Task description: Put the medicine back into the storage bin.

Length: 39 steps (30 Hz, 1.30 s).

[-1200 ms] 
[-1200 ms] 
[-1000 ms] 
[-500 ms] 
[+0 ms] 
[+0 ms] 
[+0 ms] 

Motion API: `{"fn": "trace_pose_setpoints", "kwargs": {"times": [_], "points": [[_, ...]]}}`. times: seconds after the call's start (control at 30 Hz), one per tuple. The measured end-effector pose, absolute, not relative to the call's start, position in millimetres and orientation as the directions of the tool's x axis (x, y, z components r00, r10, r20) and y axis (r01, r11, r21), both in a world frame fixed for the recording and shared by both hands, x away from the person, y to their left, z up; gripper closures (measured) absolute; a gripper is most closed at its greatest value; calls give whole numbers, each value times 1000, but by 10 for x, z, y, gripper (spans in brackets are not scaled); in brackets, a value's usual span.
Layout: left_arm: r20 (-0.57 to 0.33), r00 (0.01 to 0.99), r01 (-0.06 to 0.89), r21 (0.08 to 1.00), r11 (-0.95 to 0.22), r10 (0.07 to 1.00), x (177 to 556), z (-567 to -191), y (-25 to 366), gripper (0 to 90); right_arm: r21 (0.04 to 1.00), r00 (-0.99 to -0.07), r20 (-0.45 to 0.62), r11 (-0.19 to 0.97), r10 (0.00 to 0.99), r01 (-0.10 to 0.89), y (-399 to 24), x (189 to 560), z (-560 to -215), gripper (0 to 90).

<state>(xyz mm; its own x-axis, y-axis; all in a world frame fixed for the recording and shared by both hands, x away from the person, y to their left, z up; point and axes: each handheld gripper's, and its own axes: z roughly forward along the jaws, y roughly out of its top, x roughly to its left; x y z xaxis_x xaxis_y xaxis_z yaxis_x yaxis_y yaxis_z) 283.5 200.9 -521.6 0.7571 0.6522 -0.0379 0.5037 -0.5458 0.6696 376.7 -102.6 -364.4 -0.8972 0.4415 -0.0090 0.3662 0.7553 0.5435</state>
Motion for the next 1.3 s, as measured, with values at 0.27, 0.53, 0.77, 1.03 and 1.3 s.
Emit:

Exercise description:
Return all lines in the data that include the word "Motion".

Problem solution:
Motion API: `{"fn": "trace_pose_setpoints", "kwargs": {"times": [_], "points": [[_, ...]]}}`. times: seconds after the call's start (control at 30 Hz), one per tuple. The measured end-effector pose, absolute, not relative to the call's start, position in millimetres and orientation as the directions of the tool's x axis (x, y, z components r00, r10, r20) and y axis (r01, r11, r21), both in a world frame fixed for the recording and shared by both hands, x away from the person, y to their left, z up; gripper closures (measured) absolute; a gripper is most closed at its greatest value; calls give whole numbers, each value times 1000, but by 10 for x, z, y, gripper (spans in brackets are not scaled); in brackets, a value's usual span.
Motion for the next 1.3 s, as measured, with values at 0.27, 0.53, 0.77, 1.03 and 1.3 s.

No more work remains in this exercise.